**TASK**
Which lines of the data below contain "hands"? Please show them all.

**RECORDED INFORMATION**
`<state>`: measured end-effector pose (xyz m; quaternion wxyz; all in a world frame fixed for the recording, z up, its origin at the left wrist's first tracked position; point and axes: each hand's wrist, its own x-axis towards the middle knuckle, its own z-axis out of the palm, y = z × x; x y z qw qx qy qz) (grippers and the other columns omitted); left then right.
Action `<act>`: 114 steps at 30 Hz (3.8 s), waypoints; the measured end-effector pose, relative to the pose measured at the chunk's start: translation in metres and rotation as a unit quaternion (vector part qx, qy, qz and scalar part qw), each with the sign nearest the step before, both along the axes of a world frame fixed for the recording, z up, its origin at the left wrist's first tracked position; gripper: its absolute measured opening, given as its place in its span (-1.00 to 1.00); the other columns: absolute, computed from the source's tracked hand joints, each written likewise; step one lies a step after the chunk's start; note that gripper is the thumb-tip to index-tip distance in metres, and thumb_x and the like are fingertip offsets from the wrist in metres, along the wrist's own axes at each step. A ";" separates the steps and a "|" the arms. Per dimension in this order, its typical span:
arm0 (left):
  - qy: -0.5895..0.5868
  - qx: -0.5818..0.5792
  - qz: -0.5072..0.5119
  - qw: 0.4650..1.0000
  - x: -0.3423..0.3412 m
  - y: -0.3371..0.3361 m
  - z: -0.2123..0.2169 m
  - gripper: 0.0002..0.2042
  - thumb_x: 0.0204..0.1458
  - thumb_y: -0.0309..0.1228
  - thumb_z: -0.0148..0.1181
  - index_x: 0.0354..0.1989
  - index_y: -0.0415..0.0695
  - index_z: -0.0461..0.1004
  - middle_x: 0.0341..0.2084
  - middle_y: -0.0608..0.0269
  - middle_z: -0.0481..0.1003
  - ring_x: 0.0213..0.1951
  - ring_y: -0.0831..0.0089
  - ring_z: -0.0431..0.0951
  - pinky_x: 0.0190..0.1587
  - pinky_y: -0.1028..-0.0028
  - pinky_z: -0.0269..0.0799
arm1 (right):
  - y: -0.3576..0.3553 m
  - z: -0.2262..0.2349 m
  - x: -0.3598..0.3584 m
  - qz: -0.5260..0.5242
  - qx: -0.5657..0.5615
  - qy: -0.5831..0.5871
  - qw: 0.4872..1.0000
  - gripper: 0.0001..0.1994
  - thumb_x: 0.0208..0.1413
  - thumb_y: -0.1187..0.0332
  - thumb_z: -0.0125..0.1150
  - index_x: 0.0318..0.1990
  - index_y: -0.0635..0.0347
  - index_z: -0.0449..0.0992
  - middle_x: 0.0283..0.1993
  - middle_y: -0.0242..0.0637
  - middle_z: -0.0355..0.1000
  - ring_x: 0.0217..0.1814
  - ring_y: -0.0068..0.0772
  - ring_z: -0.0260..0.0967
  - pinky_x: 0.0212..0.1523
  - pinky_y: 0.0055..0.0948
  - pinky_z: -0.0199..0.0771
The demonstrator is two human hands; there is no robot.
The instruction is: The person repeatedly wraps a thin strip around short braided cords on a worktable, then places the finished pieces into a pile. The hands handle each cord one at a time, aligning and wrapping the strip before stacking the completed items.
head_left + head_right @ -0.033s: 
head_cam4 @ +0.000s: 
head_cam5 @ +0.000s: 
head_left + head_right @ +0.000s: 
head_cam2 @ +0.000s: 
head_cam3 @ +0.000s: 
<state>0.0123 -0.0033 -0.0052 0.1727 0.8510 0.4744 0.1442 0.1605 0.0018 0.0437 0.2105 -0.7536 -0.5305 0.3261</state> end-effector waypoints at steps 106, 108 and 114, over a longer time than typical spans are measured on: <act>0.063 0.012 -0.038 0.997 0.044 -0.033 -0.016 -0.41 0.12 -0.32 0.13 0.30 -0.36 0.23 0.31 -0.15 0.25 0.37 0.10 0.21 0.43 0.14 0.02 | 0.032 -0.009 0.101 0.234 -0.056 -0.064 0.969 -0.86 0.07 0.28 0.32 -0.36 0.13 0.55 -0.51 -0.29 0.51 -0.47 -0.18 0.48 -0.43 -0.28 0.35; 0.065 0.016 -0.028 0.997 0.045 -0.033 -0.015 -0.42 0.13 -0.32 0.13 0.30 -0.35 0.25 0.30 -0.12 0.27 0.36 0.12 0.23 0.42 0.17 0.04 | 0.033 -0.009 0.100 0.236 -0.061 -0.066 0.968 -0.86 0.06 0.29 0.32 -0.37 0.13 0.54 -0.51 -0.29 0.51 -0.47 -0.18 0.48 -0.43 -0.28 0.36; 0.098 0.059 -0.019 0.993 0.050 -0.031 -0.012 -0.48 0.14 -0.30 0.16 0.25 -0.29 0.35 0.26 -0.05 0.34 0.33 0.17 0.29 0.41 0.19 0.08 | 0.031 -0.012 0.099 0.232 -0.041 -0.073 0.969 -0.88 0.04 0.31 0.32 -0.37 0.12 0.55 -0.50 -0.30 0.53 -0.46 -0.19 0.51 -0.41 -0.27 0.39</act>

**EXPECTED ANSWER**
The demonstrator is two human hands; there is no robot.
The instruction is: The person repeatedly wraps a thin strip around short braided cords on a worktable, then places the finished pieces into a pile. The hands handle each cord one at a time, aligning and wrapping the strip before stacking the completed items.

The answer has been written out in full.